I'd say my argument is standing pretty well.
 

Templetroll said:
English - it will take words from any language that permit it to communicate about something it did not have an easy lexicon for. Especially American English speakers will no longer consider the language the word came from, it's just another word.


??? Seriously; So does every other language, certain tiresome bureaucrats regardless.
 

Hussar said:
With the internet and the dominance of English in IT circles, you would be very hard pressed to see either Chinese (of which could be either Cantonese or Mandarin (never minding the bazillion mutually exclusive dialects)) or any of the many languages spoken in India becoming dominant.

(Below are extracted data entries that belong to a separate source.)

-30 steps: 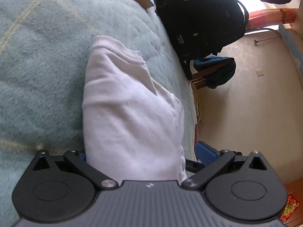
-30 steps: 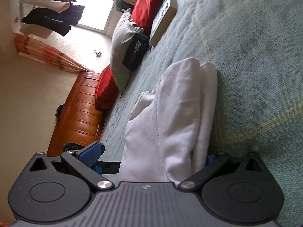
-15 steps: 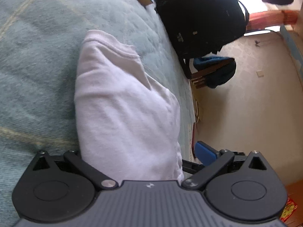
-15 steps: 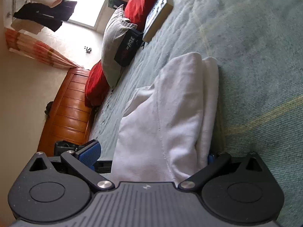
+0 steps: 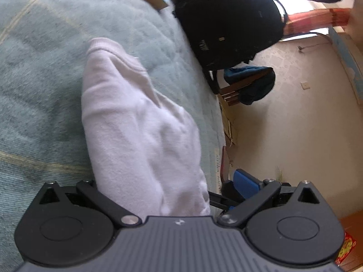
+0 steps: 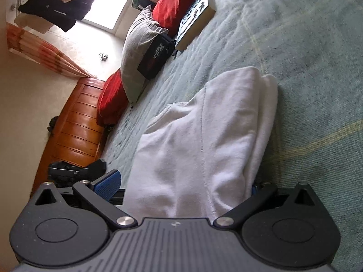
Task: Fold clothes
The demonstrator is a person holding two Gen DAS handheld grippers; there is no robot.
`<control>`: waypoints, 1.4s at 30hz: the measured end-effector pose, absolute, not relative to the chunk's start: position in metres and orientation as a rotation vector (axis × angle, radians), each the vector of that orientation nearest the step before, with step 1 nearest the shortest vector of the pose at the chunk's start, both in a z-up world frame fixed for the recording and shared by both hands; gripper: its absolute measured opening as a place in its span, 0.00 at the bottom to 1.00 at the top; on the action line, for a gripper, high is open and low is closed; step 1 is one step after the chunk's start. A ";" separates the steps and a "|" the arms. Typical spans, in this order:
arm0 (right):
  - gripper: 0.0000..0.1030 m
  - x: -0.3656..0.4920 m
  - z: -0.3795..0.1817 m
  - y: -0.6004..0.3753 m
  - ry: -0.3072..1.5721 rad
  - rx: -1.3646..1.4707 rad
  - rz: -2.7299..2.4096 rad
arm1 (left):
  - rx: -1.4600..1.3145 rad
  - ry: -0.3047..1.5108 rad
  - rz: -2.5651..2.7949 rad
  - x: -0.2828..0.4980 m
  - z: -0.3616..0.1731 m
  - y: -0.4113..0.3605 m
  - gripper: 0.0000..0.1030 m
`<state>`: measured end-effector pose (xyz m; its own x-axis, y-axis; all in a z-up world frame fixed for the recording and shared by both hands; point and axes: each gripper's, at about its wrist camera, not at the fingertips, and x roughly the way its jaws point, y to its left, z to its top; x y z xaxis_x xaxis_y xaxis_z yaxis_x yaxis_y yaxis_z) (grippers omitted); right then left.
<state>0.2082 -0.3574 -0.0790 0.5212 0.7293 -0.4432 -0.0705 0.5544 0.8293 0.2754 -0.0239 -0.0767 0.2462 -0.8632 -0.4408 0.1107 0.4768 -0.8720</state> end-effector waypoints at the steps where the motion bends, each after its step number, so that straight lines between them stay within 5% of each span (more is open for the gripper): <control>1: 1.00 0.207 -0.076 -0.355 0.897 0.844 0.556 | -0.832 1.125 -0.780 0.275 -0.075 -0.024 0.98; 23: 1.00 0.187 -0.024 -0.283 0.904 0.672 0.647 | -0.810 1.040 -0.763 0.249 -0.024 0.008 0.98; 42: 1.00 0.201 0.019 -0.127 0.905 0.526 0.717 | -0.826 0.906 -0.662 0.222 0.006 0.151 0.98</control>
<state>0.2006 -0.1269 0.0195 0.4187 0.7471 -0.5163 -0.3316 0.6551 0.6789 0.2218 0.1509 0.0060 0.4658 -0.7853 -0.4078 0.1502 0.5244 -0.8381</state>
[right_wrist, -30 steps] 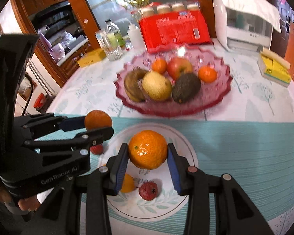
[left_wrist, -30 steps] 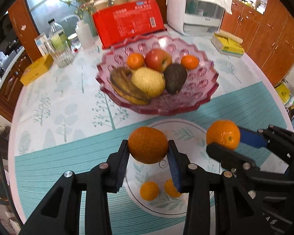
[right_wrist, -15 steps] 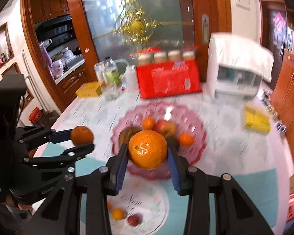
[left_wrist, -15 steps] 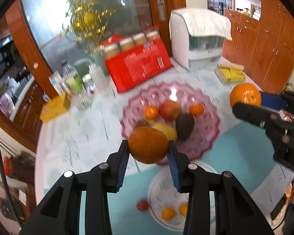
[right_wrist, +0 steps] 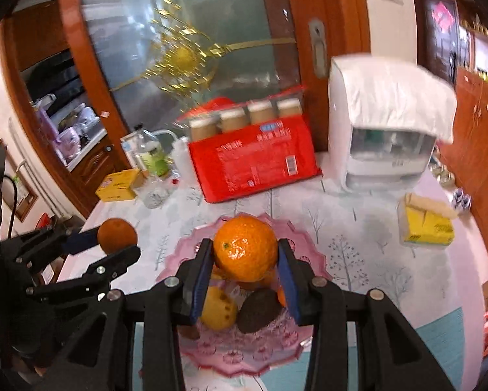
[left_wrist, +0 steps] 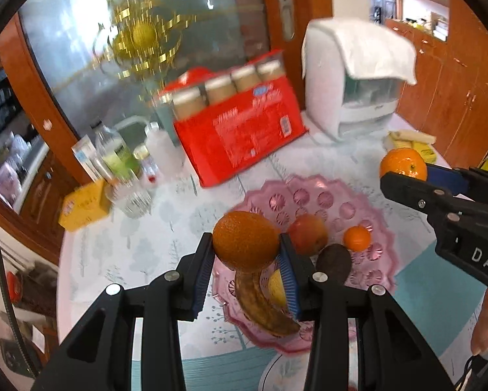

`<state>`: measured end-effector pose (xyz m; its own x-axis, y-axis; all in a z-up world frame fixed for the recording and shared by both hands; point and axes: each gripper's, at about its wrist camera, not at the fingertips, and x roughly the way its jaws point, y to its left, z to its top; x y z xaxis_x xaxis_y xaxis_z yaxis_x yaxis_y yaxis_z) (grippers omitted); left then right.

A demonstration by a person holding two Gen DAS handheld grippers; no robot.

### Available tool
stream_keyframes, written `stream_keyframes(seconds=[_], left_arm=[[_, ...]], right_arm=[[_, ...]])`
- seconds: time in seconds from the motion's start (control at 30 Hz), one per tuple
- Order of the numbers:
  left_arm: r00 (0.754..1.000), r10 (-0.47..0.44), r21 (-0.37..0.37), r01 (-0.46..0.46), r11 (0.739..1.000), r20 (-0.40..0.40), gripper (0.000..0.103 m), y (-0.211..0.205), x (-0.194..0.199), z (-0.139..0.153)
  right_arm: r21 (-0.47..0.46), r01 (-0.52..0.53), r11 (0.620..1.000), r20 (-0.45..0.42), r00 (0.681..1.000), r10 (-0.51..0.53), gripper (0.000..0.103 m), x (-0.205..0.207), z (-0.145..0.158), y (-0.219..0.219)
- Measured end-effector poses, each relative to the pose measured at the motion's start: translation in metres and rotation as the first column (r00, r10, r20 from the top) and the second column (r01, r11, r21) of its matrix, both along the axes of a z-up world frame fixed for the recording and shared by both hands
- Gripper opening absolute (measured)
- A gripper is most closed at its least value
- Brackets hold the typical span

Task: Organize fruits
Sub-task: 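Lift both oranges and carry them over the pink bowl, then open the right gripper over the bowl while the left gripper releases its orange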

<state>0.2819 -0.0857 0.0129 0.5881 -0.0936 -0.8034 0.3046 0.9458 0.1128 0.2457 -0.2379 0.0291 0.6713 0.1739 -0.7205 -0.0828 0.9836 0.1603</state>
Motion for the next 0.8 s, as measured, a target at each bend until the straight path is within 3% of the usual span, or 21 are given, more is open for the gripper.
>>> stream_keyframes(seconds=[0.2,0.33,0.8], left_arm=[[0.995,0.035,-0.02,-0.037,0.999,-0.093,0.038,0.004,0.033,-0.06],[0.992,0.032,-0.007,-0.033,0.999,-0.126,0.038,0.002,0.047,-0.084],[0.984,0.014,0.02,-0.011,1.0,-0.175,0.039,-0.01,0.061,-0.12]], right_arm=[[-0.034,0.045,0.998,-0.107,0.993,-0.048,0.04,0.036,-0.064,-0.004],[-0.04,0.064,0.997,-0.165,0.984,-0.07,0.04,0.049,-0.097,-0.005],[-0.077,0.085,0.993,-0.227,0.969,-0.1,0.041,0.065,-0.133,-0.006]])
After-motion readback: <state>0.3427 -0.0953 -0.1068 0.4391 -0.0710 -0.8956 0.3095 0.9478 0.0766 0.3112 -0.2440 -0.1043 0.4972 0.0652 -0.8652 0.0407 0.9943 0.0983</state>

One of the primary reasons against Chinese is writing. It's unbelievably difficult to design computer keyboards to spell using Chinese characters.

In addition, English is one of the most precise languages in terms of time. Japanese, for example, has only 5 verb tenses as does Korean. English has about 19 which is also more than pretty much any other language. English is the business language, partially because of American and British wealth, but also because it's incredibly exact when drafting ideas.

OTOH, the language skill in DnD bugs the heck out of me, but, without forcing players to spend all their limited skill points on learning new languages, I'm not sure what could be done to fix it.

I see more and more websites with asian characters appearing when I google search. In a score years, it'll be difficult to find those in English.

As to that conceited idea that English is "incredibly exact when drafting ideas"; that is just so much poppycock, I can't believe anyone actually took the time to type it out.